Items from a dataset
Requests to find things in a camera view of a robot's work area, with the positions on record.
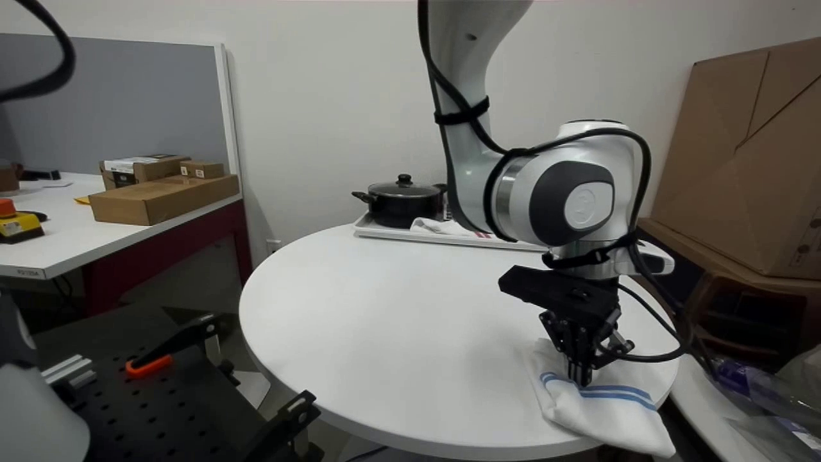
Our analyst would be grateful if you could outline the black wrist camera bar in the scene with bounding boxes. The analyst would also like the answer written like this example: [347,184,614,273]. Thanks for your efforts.
[499,265,624,315]

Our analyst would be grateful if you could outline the small white round table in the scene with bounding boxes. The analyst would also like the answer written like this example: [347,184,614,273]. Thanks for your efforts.
[671,354,821,462]

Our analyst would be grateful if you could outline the dark wooden stand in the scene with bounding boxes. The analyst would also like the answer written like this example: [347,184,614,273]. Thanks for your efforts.
[636,216,821,375]

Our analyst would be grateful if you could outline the black pot with lid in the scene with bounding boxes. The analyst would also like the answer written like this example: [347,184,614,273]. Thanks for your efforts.
[351,171,450,232]

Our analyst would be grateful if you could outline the open brown cardboard box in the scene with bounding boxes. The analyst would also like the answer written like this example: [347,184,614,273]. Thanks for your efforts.
[101,151,193,191]

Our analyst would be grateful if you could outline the silver aluminium extrusion piece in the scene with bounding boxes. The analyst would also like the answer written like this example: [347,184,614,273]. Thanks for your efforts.
[39,351,97,388]

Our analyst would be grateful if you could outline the black clamp with orange handle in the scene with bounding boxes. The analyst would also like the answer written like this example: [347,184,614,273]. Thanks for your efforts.
[124,310,240,383]

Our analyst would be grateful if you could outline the white cloth with red stripes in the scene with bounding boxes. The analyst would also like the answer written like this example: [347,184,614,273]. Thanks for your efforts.
[411,212,476,239]

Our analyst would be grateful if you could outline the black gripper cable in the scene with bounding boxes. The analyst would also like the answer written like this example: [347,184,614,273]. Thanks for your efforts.
[599,239,689,368]

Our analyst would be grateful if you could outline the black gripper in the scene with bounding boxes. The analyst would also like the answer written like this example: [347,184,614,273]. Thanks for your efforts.
[536,304,624,391]

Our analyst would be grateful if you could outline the small brown cardboard box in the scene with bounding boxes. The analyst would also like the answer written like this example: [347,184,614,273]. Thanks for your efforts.
[177,159,225,180]

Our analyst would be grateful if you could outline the white desk with red side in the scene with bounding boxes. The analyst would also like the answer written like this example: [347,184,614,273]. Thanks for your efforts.
[0,169,254,319]

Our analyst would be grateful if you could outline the flat brown cardboard box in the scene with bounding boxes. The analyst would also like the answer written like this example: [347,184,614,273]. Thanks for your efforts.
[88,175,242,229]

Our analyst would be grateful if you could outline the black perforated breadboard table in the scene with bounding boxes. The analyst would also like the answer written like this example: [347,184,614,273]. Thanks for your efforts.
[34,304,328,462]

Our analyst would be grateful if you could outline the thick black cable bundle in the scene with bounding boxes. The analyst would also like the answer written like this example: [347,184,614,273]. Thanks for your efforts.
[0,0,78,106]

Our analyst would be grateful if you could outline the yellow and black tool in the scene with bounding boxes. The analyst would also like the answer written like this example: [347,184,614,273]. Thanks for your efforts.
[0,210,46,243]

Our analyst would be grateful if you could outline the white cloth with blue stripes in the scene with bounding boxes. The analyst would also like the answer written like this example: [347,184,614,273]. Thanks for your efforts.
[526,341,677,460]

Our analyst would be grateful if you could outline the grey partition panel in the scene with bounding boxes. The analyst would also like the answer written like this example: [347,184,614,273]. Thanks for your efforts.
[0,33,233,178]

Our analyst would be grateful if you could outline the large brown cardboard box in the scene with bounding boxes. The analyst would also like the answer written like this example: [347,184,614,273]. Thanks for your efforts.
[650,37,821,283]

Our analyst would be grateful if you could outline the black metal bracket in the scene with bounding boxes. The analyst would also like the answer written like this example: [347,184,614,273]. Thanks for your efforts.
[254,388,323,462]

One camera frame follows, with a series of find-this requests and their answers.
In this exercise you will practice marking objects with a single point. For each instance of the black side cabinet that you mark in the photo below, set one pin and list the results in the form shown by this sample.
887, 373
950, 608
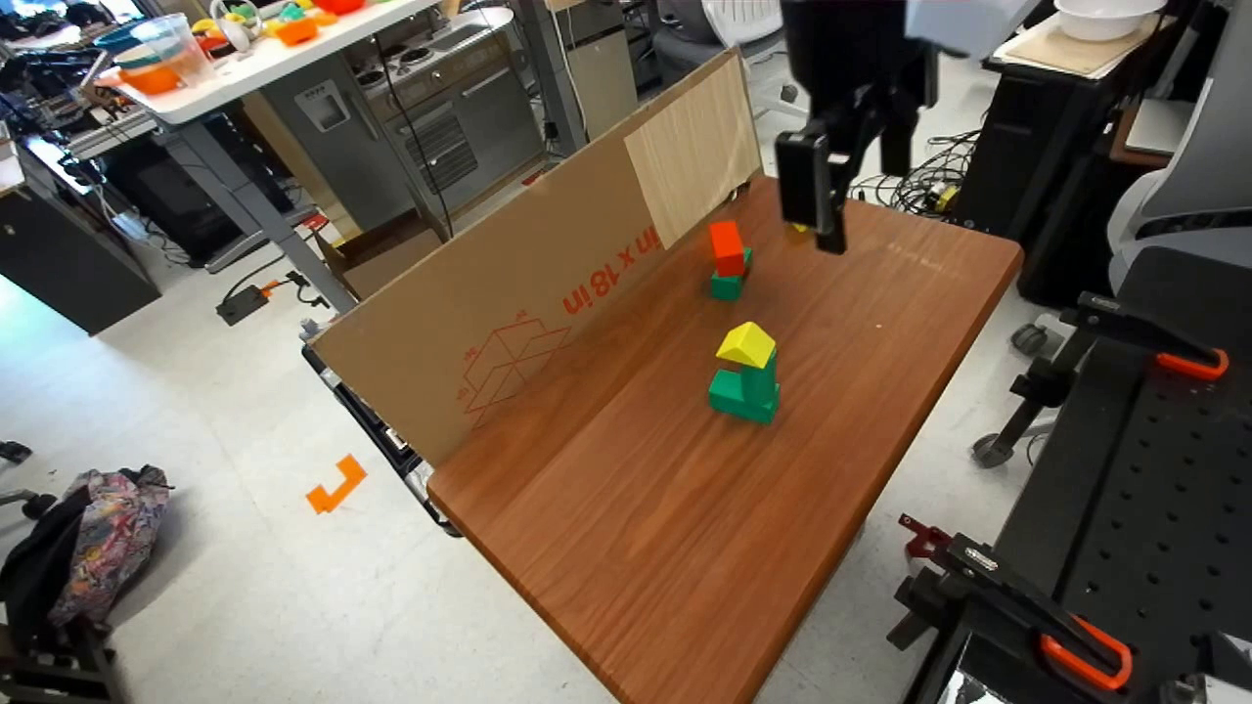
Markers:
1050, 142

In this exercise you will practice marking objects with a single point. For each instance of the green rectangular block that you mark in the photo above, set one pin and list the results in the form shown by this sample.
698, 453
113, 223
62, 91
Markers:
728, 391

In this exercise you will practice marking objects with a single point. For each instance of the small green block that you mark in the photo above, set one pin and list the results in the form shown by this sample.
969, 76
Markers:
727, 287

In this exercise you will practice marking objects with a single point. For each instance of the white office chair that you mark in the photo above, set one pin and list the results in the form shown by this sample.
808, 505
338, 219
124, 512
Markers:
745, 33

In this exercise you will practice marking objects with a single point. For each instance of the brown cardboard panel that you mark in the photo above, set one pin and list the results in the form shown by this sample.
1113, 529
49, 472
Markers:
496, 306

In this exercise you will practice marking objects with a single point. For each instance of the light plywood board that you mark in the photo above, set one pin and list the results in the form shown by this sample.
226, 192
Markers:
692, 151

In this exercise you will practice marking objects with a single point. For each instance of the white work table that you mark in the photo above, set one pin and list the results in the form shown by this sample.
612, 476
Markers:
260, 64

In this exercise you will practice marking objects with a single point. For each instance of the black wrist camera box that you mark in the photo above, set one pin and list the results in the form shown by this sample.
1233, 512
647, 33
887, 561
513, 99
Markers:
802, 177

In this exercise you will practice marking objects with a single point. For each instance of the black power adapter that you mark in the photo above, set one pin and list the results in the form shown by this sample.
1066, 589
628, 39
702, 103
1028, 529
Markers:
246, 303

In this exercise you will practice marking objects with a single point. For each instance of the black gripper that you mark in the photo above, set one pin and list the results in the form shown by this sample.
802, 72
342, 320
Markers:
856, 132

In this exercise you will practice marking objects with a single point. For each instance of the grey metal cabinet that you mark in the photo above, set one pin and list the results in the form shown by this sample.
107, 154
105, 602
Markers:
452, 120

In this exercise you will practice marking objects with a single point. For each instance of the white bowl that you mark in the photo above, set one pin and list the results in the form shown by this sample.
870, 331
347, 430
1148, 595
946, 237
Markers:
1105, 16

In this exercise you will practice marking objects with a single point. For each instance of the orange block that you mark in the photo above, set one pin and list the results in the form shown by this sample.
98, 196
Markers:
727, 244

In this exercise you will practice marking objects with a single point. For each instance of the orange bowl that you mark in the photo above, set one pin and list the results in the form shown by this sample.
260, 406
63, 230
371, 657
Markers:
298, 29

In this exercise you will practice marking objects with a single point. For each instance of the grey padded chair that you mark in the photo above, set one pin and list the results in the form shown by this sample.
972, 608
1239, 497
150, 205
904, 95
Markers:
1195, 181

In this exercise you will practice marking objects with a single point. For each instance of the clear tub with orange bowl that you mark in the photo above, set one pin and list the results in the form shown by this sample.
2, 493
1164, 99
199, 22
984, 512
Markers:
159, 60

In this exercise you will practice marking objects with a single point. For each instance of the black table frame rail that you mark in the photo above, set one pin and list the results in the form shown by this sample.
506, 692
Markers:
379, 430

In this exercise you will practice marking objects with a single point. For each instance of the black perforated bench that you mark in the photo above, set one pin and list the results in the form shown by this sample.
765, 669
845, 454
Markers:
1148, 523

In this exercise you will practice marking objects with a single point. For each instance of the colourful backpack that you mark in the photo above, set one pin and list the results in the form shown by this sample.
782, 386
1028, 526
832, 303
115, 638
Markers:
113, 529

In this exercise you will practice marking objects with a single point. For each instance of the green cylinder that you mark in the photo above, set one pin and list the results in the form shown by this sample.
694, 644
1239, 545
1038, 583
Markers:
765, 382

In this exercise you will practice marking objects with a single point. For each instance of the yellow cube block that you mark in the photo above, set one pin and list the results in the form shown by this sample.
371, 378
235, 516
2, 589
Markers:
797, 231
745, 346

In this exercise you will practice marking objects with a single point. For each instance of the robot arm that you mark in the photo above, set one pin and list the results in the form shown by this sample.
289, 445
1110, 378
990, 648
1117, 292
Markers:
844, 39

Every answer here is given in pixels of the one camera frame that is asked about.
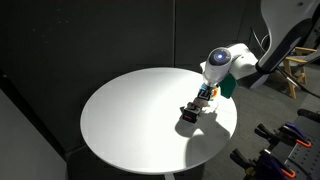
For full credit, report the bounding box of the black cylindrical handle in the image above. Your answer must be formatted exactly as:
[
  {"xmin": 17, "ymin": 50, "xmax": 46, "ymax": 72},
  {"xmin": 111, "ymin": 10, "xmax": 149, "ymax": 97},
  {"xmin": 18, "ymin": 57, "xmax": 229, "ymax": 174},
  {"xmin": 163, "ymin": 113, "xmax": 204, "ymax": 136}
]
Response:
[{"xmin": 297, "ymin": 108, "xmax": 320, "ymax": 124}]

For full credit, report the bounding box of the purple black spring clamp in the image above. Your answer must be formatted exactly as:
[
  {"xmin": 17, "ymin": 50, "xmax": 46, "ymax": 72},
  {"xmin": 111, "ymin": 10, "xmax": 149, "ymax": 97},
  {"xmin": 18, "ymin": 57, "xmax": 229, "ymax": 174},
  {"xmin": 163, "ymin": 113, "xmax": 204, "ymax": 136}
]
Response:
[
  {"xmin": 229, "ymin": 147, "xmax": 298, "ymax": 180},
  {"xmin": 254, "ymin": 121, "xmax": 313, "ymax": 149}
]

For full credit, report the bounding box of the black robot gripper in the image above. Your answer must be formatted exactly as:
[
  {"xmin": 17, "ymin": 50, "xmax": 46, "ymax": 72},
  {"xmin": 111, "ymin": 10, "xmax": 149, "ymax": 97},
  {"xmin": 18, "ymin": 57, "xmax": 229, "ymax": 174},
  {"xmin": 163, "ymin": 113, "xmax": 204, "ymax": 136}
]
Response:
[{"xmin": 201, "ymin": 80, "xmax": 221, "ymax": 91}]

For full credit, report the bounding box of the wooden folding chair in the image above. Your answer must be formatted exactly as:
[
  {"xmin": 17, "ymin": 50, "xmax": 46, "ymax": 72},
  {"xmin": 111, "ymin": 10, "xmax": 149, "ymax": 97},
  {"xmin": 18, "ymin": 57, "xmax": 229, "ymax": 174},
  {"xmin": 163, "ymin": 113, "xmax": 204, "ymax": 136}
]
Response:
[{"xmin": 282, "ymin": 46, "xmax": 318, "ymax": 100}]

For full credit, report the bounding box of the black checkered square toy cube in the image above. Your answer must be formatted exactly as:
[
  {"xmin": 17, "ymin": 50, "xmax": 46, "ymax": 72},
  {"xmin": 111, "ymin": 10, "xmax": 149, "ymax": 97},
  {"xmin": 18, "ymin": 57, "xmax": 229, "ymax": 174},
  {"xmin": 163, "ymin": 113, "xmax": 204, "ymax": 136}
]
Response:
[{"xmin": 182, "ymin": 100, "xmax": 205, "ymax": 125}]

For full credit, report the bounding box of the teal wrist mounted box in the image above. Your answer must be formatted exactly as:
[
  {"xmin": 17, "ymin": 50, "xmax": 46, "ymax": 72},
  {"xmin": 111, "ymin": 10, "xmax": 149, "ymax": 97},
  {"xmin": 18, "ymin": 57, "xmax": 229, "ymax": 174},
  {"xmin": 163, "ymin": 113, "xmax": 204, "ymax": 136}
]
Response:
[{"xmin": 218, "ymin": 73, "xmax": 238, "ymax": 100}]

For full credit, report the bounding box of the perforated metal board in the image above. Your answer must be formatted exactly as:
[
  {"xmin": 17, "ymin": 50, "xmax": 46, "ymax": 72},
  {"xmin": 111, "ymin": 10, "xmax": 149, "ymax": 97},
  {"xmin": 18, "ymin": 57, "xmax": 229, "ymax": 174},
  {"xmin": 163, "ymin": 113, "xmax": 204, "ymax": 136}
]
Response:
[{"xmin": 286, "ymin": 139, "xmax": 320, "ymax": 180}]

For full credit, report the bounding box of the blue square toy cube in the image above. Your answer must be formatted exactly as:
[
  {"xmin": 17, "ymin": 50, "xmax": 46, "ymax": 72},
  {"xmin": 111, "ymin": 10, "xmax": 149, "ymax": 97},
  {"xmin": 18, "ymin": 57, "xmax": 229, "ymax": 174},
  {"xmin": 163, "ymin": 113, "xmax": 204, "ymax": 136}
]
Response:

* Task to carry out: Return only the lines of the records in which the string "image" appears.

* Exercise answer:
For full credit, report the bounding box of the black cylindrical handle in the image above. Your answer must be formatted exactly as:
For full credit, report the bounding box of the purple black spring clamp in the image above. Your answer must be formatted exactly as:
For full credit, report the bounding box of the black robot gripper in the image above. Your answer must be formatted exactly as:
For full credit, report the bounding box of the wooden folding chair in the image above. Your answer must be formatted exactly as:
For full credit, report the bounding box of the black checkered square toy cube in the image above. Your answer must be formatted exactly as:
For full credit, report the bounding box of the teal wrist mounted box in the image above. Your answer must be formatted exactly as:
For full credit, report the bounding box of the perforated metal board in the image above. Your answer must be formatted exactly as:
For full credit, report the bounding box of the blue square toy cube in the image above. Your answer must be formatted exactly as:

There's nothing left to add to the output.